(What to produce): Give again, word for word, the lines below that run from the line with "This document shows" through the line with "At (578, 225)". Drop the pictures.

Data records
____
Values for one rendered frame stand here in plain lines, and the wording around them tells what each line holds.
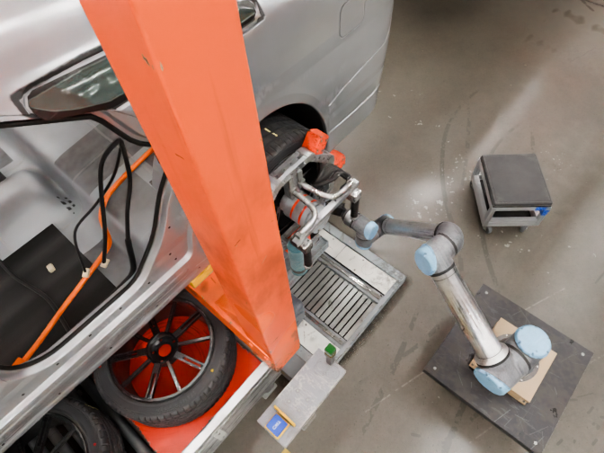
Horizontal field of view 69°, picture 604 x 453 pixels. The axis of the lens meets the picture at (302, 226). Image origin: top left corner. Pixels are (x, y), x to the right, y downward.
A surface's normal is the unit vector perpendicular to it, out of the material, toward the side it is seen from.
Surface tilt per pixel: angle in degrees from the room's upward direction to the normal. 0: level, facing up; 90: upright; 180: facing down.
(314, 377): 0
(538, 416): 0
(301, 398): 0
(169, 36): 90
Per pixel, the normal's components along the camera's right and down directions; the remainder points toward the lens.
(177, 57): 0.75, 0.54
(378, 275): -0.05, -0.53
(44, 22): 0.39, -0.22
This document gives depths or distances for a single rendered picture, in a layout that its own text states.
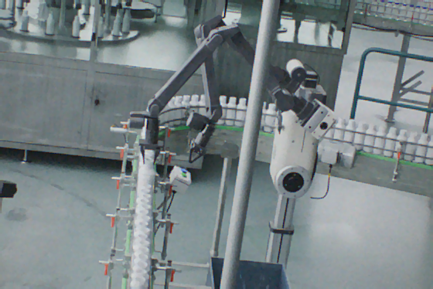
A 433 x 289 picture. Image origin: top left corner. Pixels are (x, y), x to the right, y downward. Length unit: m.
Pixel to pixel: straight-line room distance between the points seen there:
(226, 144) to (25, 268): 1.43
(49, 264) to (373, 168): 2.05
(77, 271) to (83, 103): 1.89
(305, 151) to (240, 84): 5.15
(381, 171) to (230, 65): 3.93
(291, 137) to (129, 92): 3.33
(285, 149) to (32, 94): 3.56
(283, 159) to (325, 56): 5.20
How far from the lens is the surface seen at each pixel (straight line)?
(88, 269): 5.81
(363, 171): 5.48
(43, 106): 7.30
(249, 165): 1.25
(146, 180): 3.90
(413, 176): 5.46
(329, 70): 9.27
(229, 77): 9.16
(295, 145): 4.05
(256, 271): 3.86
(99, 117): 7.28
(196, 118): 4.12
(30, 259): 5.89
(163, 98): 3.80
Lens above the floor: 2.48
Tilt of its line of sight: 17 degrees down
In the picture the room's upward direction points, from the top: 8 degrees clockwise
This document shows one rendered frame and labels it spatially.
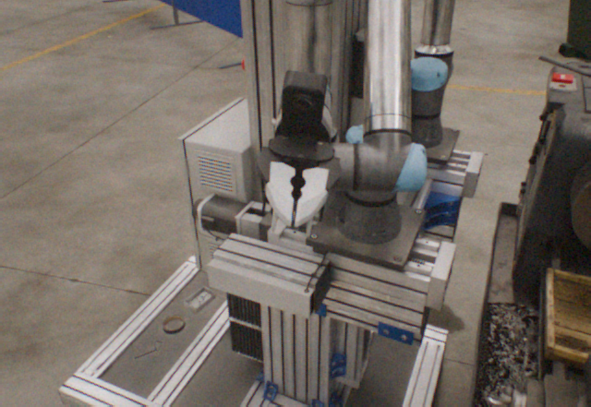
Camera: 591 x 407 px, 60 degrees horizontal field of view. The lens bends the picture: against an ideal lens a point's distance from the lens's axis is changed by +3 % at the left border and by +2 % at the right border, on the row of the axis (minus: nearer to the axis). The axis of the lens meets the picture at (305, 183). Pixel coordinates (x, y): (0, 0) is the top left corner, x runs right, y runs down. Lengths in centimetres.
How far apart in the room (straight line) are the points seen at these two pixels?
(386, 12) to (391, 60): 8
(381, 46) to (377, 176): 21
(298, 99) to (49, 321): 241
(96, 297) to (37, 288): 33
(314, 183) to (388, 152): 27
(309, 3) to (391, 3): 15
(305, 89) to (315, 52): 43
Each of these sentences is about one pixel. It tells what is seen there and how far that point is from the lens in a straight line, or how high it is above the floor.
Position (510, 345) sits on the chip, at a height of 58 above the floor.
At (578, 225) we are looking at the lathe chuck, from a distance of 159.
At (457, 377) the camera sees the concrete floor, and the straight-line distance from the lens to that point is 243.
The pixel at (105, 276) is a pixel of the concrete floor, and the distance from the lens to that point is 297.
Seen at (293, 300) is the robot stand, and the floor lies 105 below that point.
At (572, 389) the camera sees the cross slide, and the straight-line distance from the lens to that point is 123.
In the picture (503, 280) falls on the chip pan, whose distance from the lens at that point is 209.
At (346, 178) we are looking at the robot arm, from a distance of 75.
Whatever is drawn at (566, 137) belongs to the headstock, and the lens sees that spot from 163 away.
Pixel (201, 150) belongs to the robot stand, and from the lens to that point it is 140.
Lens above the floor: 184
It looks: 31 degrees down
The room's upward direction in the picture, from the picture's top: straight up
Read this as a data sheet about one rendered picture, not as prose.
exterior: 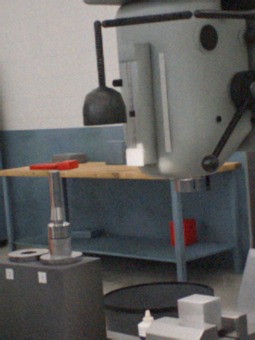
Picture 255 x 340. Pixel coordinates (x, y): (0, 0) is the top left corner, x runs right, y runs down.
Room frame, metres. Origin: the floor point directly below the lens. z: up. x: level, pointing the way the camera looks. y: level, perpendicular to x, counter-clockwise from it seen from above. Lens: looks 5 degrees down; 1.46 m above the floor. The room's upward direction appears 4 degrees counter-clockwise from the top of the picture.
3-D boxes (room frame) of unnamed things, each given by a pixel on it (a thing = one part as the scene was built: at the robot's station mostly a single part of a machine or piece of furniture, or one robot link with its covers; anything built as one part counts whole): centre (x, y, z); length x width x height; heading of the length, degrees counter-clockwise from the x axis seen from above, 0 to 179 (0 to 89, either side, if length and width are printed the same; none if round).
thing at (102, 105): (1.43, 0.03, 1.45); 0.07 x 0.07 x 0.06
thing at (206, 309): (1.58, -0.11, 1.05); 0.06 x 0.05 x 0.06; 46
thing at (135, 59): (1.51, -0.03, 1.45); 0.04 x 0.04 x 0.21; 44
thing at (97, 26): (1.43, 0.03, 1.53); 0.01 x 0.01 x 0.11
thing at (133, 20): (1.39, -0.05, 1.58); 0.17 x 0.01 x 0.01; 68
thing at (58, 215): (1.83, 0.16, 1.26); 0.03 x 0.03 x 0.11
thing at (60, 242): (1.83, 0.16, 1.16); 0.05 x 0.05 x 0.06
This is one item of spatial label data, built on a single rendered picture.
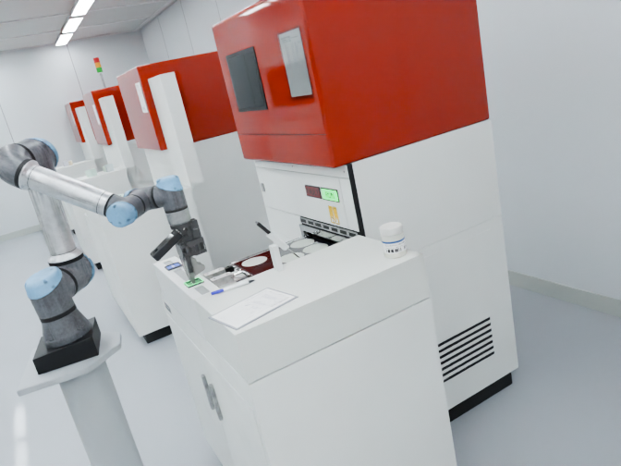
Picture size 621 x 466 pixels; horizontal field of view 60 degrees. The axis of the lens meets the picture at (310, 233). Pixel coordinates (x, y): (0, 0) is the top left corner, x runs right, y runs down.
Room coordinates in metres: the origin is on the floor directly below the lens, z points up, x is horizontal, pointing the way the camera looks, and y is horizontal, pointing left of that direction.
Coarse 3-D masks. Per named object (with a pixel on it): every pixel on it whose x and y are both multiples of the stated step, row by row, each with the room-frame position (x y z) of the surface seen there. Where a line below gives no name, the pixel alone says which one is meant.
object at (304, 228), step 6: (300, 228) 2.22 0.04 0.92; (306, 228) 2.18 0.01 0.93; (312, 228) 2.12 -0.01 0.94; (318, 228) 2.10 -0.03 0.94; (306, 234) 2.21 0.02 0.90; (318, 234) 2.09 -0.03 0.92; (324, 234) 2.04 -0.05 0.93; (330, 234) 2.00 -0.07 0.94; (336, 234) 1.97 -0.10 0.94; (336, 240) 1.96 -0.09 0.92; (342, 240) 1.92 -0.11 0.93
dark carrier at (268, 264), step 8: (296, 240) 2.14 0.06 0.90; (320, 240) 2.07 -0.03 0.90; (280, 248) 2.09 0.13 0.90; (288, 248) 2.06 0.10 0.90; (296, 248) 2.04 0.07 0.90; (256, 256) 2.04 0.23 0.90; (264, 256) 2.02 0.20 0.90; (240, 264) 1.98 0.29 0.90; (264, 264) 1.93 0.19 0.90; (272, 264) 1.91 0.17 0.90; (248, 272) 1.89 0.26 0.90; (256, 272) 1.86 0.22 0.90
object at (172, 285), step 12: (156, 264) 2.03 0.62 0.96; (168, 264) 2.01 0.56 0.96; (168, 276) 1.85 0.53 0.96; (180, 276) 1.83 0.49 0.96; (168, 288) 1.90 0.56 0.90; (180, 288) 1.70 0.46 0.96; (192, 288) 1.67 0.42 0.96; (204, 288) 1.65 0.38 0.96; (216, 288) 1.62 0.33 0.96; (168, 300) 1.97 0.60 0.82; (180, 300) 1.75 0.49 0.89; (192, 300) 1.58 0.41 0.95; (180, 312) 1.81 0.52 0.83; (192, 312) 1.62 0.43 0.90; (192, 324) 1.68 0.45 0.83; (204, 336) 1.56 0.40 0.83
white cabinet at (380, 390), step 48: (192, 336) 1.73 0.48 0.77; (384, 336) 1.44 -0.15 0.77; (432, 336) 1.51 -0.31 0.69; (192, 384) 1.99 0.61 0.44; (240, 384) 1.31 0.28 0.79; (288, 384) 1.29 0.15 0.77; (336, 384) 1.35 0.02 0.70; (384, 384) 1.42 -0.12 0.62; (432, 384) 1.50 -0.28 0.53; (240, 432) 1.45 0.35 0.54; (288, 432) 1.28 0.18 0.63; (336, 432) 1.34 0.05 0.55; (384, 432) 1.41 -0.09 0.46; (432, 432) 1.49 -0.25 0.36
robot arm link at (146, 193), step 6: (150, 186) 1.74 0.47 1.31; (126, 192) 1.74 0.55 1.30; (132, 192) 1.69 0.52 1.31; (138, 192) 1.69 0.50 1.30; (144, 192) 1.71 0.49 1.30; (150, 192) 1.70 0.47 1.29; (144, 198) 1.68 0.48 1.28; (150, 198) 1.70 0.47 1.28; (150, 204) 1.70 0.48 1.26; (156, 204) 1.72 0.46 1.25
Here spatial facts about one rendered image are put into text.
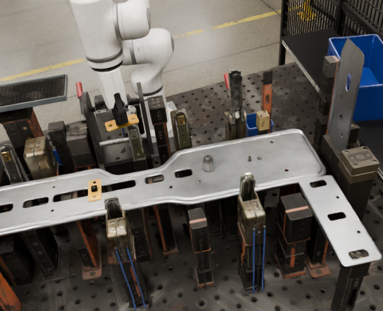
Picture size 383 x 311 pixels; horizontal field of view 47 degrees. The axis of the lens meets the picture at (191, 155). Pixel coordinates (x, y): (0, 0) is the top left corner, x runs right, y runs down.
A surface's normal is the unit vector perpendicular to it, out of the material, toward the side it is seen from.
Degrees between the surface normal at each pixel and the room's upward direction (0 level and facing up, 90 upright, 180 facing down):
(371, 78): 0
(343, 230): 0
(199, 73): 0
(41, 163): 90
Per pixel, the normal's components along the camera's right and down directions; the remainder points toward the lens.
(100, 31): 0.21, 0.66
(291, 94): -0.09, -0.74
____
(Output of the exercise):
This document shows one rendered frame and labels it spatially.
Camera: 591 x 407 px, 60 degrees horizontal field of view. The lens bends the picture: against an ideal lens a point's distance from the lens's axis is changed by +3 % at the left border and by +2 % at the right border, on the row of the axis (minus: nearer to the axis). The axis of the lens meets the picture at (305, 183). Pixel coordinates (x, y): (0, 0) is the top left corner, x runs right, y runs down. Lengths in centimetres.
How far apart in the room (straight line) are the points seen at these two pixels?
(386, 12) to (391, 60): 8
(381, 46) to (377, 176): 21
(298, 99) to (49, 321): 241
(96, 297) to (37, 288): 33
(314, 183) to (388, 152): 27
(309, 3) to (391, 3): 15
(305, 89) to (315, 52): 43
Each of these sentences is about one pixel. It tells what is seen there and how far that point is from the lens in a straight line, or how high it is above the floor.
Position (510, 345) sits on the chip, at a height of 58 above the floor.
At (578, 225) we are looking at the lathe chuck, from a distance of 159.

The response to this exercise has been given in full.